CHENNAI: Right from a gopuram-like structure at the entrance to visual representations on the walls, VR Chennai’s designs have been inspired by ancient south Indian architecture. In its latest attempt to trace the rich heritage of south India, VR Chennai has launched a set of walks for tourists and visitors. The Kathai, Kalai, Parampariyam walks — curated by Virtuous Retail and conducted by historian V Sriram — was launched this weekend. It has been designed to take visitors of all age groups through a narrative of the rich history of the region, all of which are showcased at the mall in different ways.
“This is the first time we’re doing a walk within an enclosed modern structure.
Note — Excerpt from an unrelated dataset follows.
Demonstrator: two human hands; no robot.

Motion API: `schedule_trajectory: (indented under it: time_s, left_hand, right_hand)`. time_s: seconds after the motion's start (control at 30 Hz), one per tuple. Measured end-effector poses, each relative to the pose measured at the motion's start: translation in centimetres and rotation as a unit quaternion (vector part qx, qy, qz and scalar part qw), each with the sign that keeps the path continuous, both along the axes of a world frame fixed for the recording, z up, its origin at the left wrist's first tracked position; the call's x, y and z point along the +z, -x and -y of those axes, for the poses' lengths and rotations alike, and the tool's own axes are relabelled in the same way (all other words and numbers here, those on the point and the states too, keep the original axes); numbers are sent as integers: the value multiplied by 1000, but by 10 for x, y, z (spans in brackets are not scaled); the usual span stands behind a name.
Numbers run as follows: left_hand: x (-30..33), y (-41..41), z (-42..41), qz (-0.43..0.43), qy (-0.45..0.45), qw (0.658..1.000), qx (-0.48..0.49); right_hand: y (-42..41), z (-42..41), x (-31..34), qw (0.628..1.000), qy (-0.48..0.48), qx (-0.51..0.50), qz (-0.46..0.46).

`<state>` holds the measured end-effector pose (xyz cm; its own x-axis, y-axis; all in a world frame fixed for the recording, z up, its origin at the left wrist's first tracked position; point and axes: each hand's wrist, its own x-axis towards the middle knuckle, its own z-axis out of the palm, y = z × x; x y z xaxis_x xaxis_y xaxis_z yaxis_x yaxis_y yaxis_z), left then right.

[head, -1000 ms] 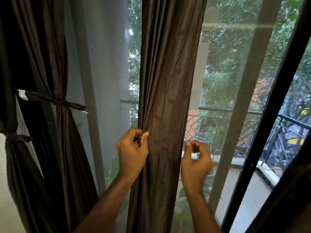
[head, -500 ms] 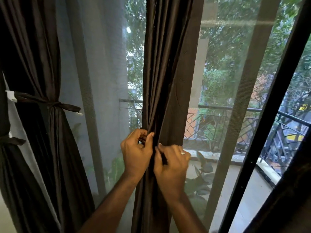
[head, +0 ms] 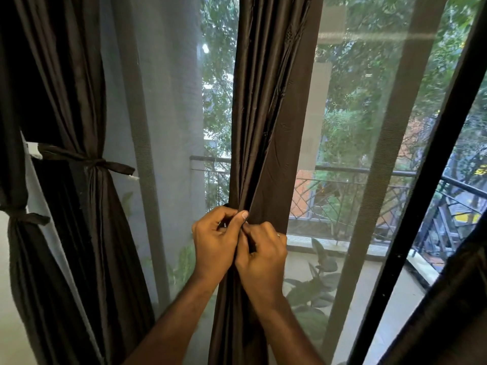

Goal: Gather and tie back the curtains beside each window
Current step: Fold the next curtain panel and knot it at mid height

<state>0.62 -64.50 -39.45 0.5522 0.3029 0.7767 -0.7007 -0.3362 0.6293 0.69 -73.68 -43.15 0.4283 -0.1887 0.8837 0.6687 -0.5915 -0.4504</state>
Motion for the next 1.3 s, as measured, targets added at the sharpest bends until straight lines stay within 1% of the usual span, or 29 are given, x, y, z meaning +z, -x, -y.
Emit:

The beauty and challenge are in explaining the south Indian elements dispersed all over the temple architecture of the centre. We will be looking at the three traditional elements that are mandatory for any tour — legend, art, and history of the local culture,” said V Sriram. The Kathai walk explored the tales of Dasavataram — the 10 manifestations of Vishnu.
The inspiration for highlighting Dasavataram at VR Chennai came from the earliest known epigraph that mentions the ten avatars together at one place. It is located in the Adi-Varaha Temple in Mahabalipuram, which was once the centre of a bustling empire.
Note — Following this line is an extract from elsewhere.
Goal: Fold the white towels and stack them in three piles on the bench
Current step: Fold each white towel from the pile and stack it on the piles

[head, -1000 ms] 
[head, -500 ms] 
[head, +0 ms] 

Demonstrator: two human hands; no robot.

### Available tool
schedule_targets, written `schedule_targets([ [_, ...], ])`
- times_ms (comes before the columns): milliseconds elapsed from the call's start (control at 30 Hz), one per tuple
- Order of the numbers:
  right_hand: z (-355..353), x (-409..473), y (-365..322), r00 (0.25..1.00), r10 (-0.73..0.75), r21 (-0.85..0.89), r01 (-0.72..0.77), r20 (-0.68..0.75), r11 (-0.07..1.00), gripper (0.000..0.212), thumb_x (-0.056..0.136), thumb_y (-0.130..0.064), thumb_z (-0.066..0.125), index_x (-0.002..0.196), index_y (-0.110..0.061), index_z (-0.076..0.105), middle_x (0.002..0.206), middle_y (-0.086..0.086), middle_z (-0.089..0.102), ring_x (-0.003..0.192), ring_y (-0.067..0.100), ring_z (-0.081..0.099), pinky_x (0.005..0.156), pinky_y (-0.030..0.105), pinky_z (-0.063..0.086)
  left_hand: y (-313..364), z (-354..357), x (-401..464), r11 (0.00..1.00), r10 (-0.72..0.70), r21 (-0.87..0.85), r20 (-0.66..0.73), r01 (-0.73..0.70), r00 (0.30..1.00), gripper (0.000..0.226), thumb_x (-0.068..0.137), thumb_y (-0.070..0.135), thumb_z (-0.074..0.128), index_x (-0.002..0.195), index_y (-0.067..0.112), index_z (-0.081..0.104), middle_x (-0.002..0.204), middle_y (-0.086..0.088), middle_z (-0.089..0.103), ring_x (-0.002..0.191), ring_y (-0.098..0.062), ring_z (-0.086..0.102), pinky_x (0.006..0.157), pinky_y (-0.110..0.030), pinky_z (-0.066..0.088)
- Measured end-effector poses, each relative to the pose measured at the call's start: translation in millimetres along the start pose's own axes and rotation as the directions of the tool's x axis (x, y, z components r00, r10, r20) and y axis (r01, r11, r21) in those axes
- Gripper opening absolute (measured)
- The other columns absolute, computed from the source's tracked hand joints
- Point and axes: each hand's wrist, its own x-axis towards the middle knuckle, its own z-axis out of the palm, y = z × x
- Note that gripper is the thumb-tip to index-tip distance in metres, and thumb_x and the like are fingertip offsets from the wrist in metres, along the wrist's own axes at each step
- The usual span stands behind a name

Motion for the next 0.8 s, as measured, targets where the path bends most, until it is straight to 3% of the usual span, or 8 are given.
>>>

Likewise, the Dasavataram finds itself a place spread across the VR centre in the form of installations, murals and wooden doors. The first avatar is Matsya or fish. The form of Matsya has been represented as a three feet long catfish, laser cut out of metal sheet located in the Tamarai Sadukkam, a pond-like structure a few metres down the entrance of the mall. The second avatar is Kurma or turtle. The Kurma form can be seen carved out of greenstone and is placed along a water stream. The third avatar, Varaha is represented in the form of a water fountain with a boar head for a water spout.
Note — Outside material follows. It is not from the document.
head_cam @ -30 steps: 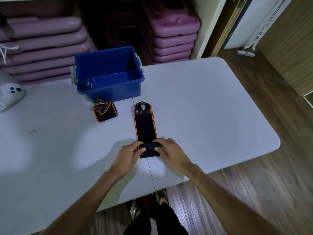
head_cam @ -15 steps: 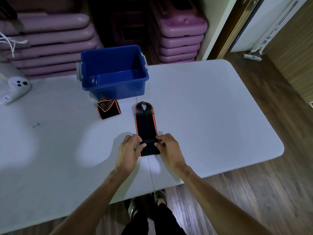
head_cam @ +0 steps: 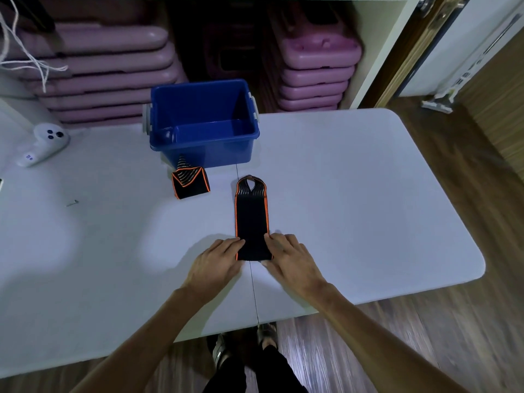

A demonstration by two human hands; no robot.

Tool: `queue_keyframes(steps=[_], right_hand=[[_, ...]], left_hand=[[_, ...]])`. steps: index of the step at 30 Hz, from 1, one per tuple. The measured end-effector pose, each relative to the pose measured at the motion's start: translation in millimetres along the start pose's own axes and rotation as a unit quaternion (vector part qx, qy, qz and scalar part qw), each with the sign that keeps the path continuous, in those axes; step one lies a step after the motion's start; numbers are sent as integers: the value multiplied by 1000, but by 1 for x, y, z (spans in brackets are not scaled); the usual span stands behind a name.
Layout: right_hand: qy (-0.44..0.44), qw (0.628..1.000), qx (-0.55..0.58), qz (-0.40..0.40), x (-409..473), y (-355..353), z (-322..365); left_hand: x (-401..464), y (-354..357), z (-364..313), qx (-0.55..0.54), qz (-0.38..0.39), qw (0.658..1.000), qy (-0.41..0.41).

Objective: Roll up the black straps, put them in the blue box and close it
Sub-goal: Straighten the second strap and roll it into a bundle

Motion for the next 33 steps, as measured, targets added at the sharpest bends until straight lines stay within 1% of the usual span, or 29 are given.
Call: queue_keyframes(steps=[2, 5, 8, 11, 13, 15, 17, 19, 21, 23, 24, 26, 30, 33], right_hand=[[-14, 999, 32, 30, 2, -1, -6], [-25, 992, 106, 68, 9, -9, -13], [-15, 972, 211, 103, 19, -25, -14], [22, 947, 299, 112, 30, -31, -16], [38, 943, 314, 105, 36, -30, -14], [57, 939, 331, 71, 38, -25, -11], [77, 932, 354, 25, 37, -22, -7], [79, 927, 367, 3, 34, -21, -3], [77, 922, 379, -8, 32, -21, -3], [71, 920, 385, -11, 32, -22, -5], [61, 925, 375, -10, 31, -21, -6], [25, 942, 335, 6, 28, -16, -9], [-25, 959, 274, 72, 22, -5, -20], [-52, 970, 228, 60, 23, -5, -19]], left_hand=[[4, -4, 4, -38, 34, 999, -5], [11, -13, 4, -107, 50, 993, -18], [19, -20, 6, -187, 64, 979, -41], [28, -22, 11, -265, 79, 958, -81], [31, -16, 12, -290, 88, 945, -126], [31, -9, 10, -289, 57, 941, -167], [29, -6, 3, -232, -10, 956, -180], [27, -7, -7, -182, -55, 965, -178], [24, -6, -15, -154, -81, 970, -171], [20, -4, -18, -162, -105, 968, -160], [18, -3, -18, -176, -113, 966, -153], [13, -1, -14, -201, -108, 964, -140], [2, 1, -9, -197, -40, 973, -111], [1, 0, -12, -175, -15, 981, -79]])
Point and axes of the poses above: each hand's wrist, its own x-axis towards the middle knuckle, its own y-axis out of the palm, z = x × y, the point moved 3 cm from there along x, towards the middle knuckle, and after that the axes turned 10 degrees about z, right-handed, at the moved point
The fourth avatar, Narasimha, is depicted in the form of a hand-painted mural on the ceiling of the airlock lobby — neither inside nor outside — as the legend goes that Narasimha can neither be killed on earth or sky. The fifth avatar is Vamana or dwarf, is represented as a five-metre long mural. The sixth avatar is Parasuram with an axe. The mural depicts the moment when Varuna, the god of water blesses Parasuram while he sits in meditation in Gokarna. All the murals are the works of Cholamandal Artists’ Village.
Of doors and sculptures
The seventh avatar of Ram is represented in an inspired, hand-carved interpretation on the main door of the Ramaswamy temple in Kumbakonam found at the kannadi gopuram. One of the doors at the VR centre is inspired by the same design. The eighth avatar is Krishna. But, there are no visual imageries of him in any form. The ninth avatar is Buddha in Kali Yug. Standing at 2.3 metres, there’s a sculpture of Buddha. The tenth and final avatar of Vishnu is Kalki in the Kali Yug. Represented in abstract sketchy wire forms and elements of light, this interpretation is an ode to the puranic tale of the coming of Kalki — on top of a white horse with a sword in hand.
The Kalai walk on May 11 will showcase the indigenous art and architecture of the region through multiple elements that have been incorporated in the design of the VR centre. The Parampariyam walk, on May 18, will feature a depiction of the traditions and history of the city in the form of maps, coins, motifs and seals, all etched into stone and murals.
At the walk
The Kathai, Kalai, Parampariyam walks — curated by Virtuous Retail and conducted by historian V Sriram — was launched on Sunday. It has been designed to take visitors of all age groups through a narrative of south India’s rich history, showcased at the mall.